Prosper K. Nyassor1, Ricardo Arlen Buriti1, Igo Paulino1, Amauri F. Medeiros1, Hisao Takahashi2, Cristiano M. Wrasse2, and Delano Gobbi2 Prosper K. Nyassor et al.
  • 1Unidade Acadêmica de Física, Universidade Federal de Campina Grande, Campina Grande, PB, Brazil
  • 2Divisao de Aeronomia, Instituto Nacional de Pesquisas Espaciais, Sa.o Jose. dos Campos, SP, Brazil

Abstract. Mesospheric airglow measurements of two or three layers were used to characterize both vertical and horizontal parameters of gravity waves. The data set was acquired coincidentally from a multi-channel filter (Multi-3) photometer and an all-sky imager located at São João do Cariri (7.4°S, 36.5°W) in the equatorial region from 2001 to 2007. Using a least-square fitting and wavelet analysis technique, the phase and amplitude of each observed wave were determined, as well as the amplitude growth.
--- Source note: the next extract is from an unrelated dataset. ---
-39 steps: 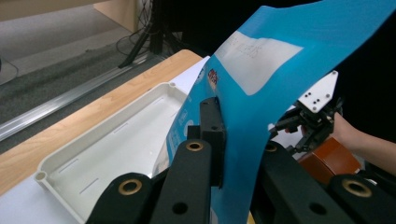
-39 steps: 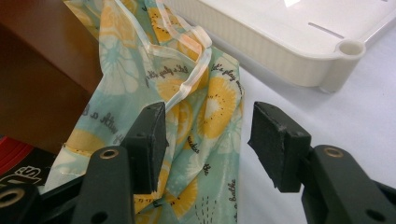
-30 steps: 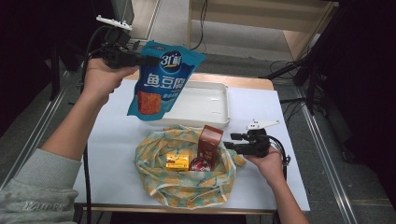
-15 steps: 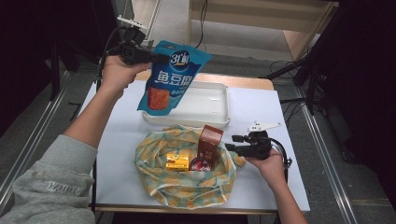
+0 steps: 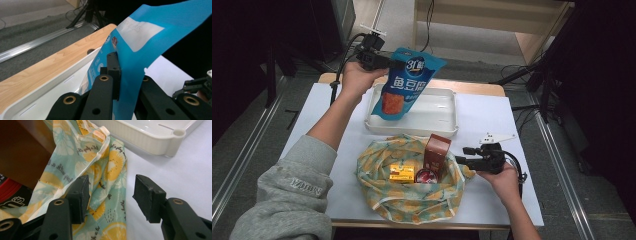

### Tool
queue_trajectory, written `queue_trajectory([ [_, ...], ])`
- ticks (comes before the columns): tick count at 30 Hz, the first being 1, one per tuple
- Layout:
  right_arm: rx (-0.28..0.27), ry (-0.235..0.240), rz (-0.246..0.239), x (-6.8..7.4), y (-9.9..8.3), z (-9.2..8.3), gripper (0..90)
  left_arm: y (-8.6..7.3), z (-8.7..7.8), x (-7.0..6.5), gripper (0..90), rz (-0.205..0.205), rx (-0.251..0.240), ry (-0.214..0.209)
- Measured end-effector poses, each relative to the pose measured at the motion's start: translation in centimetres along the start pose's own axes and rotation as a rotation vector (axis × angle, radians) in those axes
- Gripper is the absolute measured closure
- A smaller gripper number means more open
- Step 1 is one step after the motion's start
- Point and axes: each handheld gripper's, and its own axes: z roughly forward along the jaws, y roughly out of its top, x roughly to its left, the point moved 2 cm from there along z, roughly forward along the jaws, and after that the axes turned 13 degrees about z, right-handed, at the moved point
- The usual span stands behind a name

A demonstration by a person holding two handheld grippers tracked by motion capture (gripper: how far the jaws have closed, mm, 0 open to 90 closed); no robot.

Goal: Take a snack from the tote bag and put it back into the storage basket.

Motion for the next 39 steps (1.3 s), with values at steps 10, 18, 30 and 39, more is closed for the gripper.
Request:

Using the dispersion relation of gravity waves, the vertical and horizontal wavelengths were estimated and compared to the horizontal wavelength obtained from the keogram analysis of the images observed by an all-sky imager. The results show that both horizontal and vertical wavelengths, obtained from the dispersion relation and keogram analysis, agree very well for the waves observed on the nights of 14 October and 18 December 2006. The determined parameters showed that the observed wave on the night of 18 December 2006 had a period of  ∼  43.8  ±  2.19min, with the horizontal wavelength of 235.66  ±  11.78km having a downward phase propagation, whereas that of 14 October 2006 propagated with a period of  ∼  36.00  ±  1.80min with a horizontal wavelength of  ∼  195 ±  9.80km, and with an upward phase propagation. The observation of a wave taken by a photometer and an all-sky imager allowed us to conclude that the same wave could be observed by both instruments, permitting the investigation of the two-dimensional wave parameter.